Saving The Day For The Woman Who Drew My Blood

“That shouldn’t be,” she said. I didn’t think so either.

Blood work! Ugh. It’s part of getting older. I never liked it. Nowadays I can at least tolerate it.

Because I take statins for my cholesterol I have my blood checked regularly… like today. I headed to the lab in the basement of a small office building in the center on my town.

As I walked in Angie the phlebotomist/technician looked up.

“I’m so glad you’re here. You’re a godsend.”

Uh oh. I looked back to make sure she wasn’t talking to someone else. Nope it was me. I figured there was a weather question coming. Nope again.

Angie began to tell me the story of a car she’d bought from a used car dealer in Naugatuck. Everything was fine for the first month, then it began to lose power. The dealer would fix it, but they said Angie would be on the hook for the sensor that had seemingly gone south!

“That shouldn’t be,” she said.

I didn’t think so either, so I pulled out my iPhone went online and found the Connecticut Department of Consumer Protection. Not their problem, but they had a link to the DMV who does handle auto dealer repair disputes. Angie’s $10,000 car should have been covered a minimum of 60 days.

I’m sending an email to Angie with the iPhone screencap and a little note. The dealer should do the right thing. If not I’ll ask the station to help. We’ve been doing a lot of stories where “We’ve Got Your Back.”

After Angie found my vein (second try) and extracted my blood I asked why I was asked to help? After all I’m just the weatherman. Angie told me she’d watched me for years and knew I was intelligent. She knew I could find the answer.

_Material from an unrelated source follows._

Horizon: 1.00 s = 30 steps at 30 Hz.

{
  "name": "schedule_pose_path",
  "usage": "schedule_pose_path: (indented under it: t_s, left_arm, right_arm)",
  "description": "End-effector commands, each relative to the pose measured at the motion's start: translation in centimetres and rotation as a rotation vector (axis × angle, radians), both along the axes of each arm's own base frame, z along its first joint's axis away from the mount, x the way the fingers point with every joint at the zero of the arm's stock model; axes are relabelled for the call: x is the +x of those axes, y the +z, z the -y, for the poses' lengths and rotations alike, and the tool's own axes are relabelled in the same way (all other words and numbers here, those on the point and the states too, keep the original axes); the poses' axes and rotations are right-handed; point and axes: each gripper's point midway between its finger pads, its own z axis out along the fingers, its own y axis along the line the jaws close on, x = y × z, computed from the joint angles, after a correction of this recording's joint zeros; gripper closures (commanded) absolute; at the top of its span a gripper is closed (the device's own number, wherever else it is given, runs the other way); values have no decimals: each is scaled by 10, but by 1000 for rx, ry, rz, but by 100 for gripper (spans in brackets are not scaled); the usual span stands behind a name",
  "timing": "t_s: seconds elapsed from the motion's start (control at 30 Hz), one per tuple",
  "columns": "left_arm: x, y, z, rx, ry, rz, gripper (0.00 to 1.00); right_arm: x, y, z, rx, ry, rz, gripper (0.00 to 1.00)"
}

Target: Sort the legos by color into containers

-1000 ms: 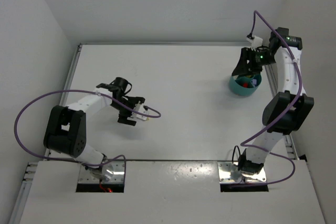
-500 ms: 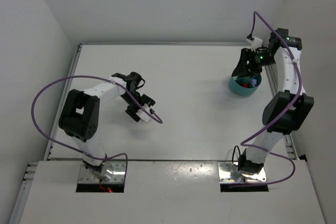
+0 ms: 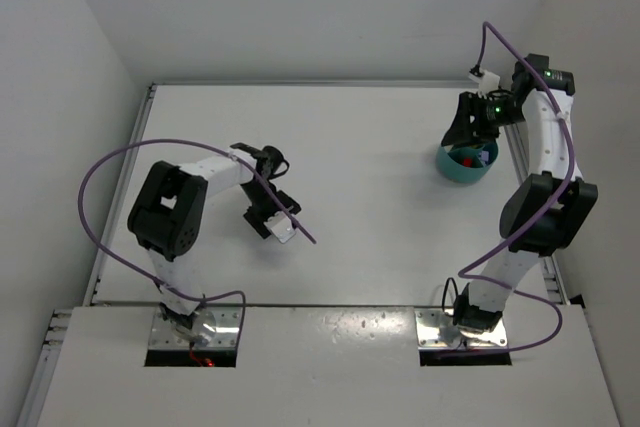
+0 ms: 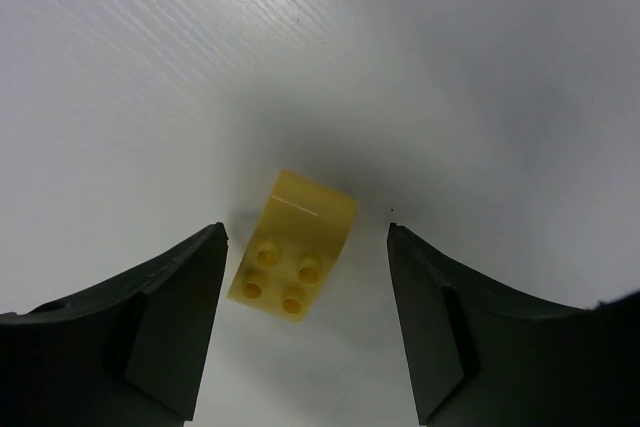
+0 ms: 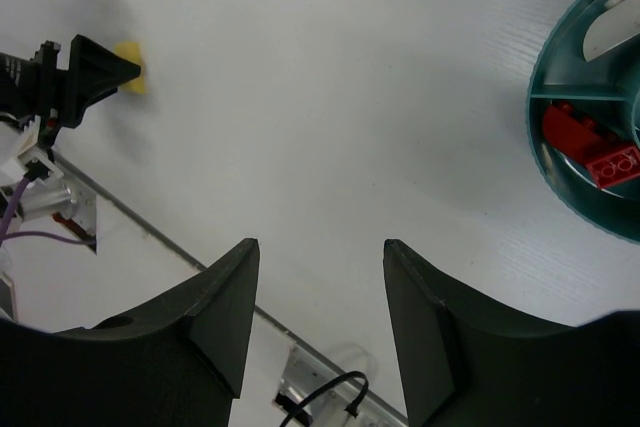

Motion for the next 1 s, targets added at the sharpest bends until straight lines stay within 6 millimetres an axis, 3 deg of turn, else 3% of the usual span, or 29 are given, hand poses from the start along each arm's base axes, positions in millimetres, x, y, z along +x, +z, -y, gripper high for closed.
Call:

God bless you Angie. You made my month. I am so glad I could help.

Phone Heaven/Phone Hell

I knew I was in trouble when the voice prompt asked if I wanted more information about my prescription. “No, said I. The disembodied computer voice told me anyway!

A few weeks ago I wrote about my trouble getting Stef’s Connecticut registration properly off-the-books. After a little phone tree hell I spoke with Jackie–my guardian angel at the DMV. Today I met her equally angelic co-worker Ann.

As it turns out there was still paperwork to be processed and a few hoops to jump before we could be straightened out.

“Don’t worry,” said Ann.

You know what? I won’t!

For my end of the deal I cajoled Stef to take a photo of her current insurance card and email it to me. I then forwarded the photo to Ann.

I so want this journey to be over, but this is the DMV. Its evil might be more powerful than the combined goodness of Jackie and Ann.

As long as I was trying my luck on the phone I rang up my insurance company to renew a prescription. They make it cheaper to get the drugs by mail but then make you jump through hoops!

Insurance companies and other users of voice driven systems try their best to reduce their employees time on the phone. Unfortunately, they are free and easy with mine. It’s almost as though they don’t care.

OK–not almost. They really don’t care about my time. Do they?

I knew I was in trouble when the voice prompt asked if I wanted more information about my prescription. “No,” said I. The disembodied computer voice told me anyway!

After any yes/no question was answered by me the automated voice waited three or four seconds before giving an acknowledgment. It was a demeaning experience. Truth is we’ve democratized this type of experience to the point where everyone is uniformly treated like crap!

The low point came when my order had been entered. I was told my cost would be $70. The voice then asked if I still wanted to get the prescription filled!

If you want to know what’s wrong with our insurance system there’s a perfect example. No one should ever have to answer that question. No one should deprive themselves of needed medication because it’s expensive. I can afford the drugs, but I’m sure people hear that $70 prompt every day and are forced to say “No.”

In the end every part of my prescription experience was cold, uninviting and devoid of human compassion. Maybe the idea of the insurance company is to discourage me from spending their money. Ya’ think?

If Ann and Jackie could handle all my calls for help the world would be a much better place!